На самом все проще, тошнее и безысходнее.
Ад пуст.
В полном одиночестве я брожу по его пустынным равнинам и холмам, спускаюсь в остывшие ямы и щели, касаюсь холодных стен, еще хранящих следы страшных ожогов, и под ногами моими хрустят крысиные кости, и запахи мазута, серы и высохшего дерьма кружат голову, и все болит, все – кости, мышцы, сердце, и слезятся глаза, и отчаяние охватывает при мысли о том, что это навсегда, что ничего не вернуть, не переиграть, не изменить, и тоска, тоска тяжко влачится за мною грязной тенью – кучей смрадного мусора…
А рай – это память о тех минутах, когда мы свернули с Тверской в проулок и она вдруг скинула туфли, свистнула по-хулигански и запрыгала на правой ноге – от фонаря к фонарю, от дома к дому; подхватив туфли, я бросился за нею; отклоняясь при каждом прыжке вправо и резко взмахивая руками, она то пропадала в тени, то вылетала в круг света, и широкая желтая юбка с громким шорохом то взлетала, то обрушивалась пылающими складками, спадая по ее гладким блестящим бедрам ниже колен; наконец она остановилась, оперлась руками о стену дома, мотнула головой и проговорила прерывающимся радостным голосом: «Как хорошо!» Я присел на корточки, чтобы помочь ей обуться, и она приподняла подол, вытянула ножку, и из-под юбки ударило таким густым и жарким женским, что от счастья у меня закружилась голова, и вдруг все исчезло, совсем исчезло, чтобы остаться навсегда…
Память – это я.
Мы живем лишь однажды и больше ни разу, сказал поэт. Очевидная банальность «однажды» возносится до вершин трагедии, когда за нею следует «и больше ни разу». Но мы не умираем совсем, окончательно, если продолжаем существовать в чужой памяти – мертвым золотом Волги, курительной трубкой, воткнутой в землю вместо креста, или камнем Костиком – и превосходим безвестный и трепетный час своей смерти, оставаясь niemandes Schlaf zu sein unter soviel Lidern – ничьим сном под тяжестью стольких век…

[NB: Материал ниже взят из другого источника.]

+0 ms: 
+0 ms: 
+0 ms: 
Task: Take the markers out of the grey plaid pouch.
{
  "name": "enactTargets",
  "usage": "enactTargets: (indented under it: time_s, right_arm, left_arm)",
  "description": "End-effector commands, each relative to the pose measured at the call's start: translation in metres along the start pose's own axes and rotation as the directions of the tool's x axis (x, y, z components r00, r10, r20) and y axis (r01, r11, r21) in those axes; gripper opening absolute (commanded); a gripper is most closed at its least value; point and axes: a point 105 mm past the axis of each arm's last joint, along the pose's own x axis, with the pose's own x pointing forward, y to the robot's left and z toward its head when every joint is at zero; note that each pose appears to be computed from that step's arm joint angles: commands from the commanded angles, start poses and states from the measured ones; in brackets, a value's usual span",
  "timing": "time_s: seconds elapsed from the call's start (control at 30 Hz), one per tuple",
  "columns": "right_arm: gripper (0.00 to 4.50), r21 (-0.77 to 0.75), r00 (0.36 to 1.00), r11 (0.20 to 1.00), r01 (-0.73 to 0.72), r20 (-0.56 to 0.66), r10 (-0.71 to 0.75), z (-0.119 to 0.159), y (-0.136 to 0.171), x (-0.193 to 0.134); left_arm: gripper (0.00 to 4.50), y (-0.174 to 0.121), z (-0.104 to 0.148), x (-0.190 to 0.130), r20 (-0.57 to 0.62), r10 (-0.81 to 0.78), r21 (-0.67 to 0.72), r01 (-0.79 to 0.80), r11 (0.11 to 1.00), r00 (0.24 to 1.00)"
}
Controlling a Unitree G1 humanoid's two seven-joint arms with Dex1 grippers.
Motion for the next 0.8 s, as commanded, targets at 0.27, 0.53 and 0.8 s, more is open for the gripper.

Заслышав шаги, мы с Матрасом разом присели, утонув в тени кладбищенской стены, сложенной из валунов. В свете фонарей, качавшихся у железнодорожного переезда, на тропинке показался отец Матраса. Он промышлял тайной продажей немецких надгробий литовцам и всякого, кто появлялся вблизи кладбища с ломом или лопатой, грозил скормить свирепым призракам, которых приваживал мухоморами.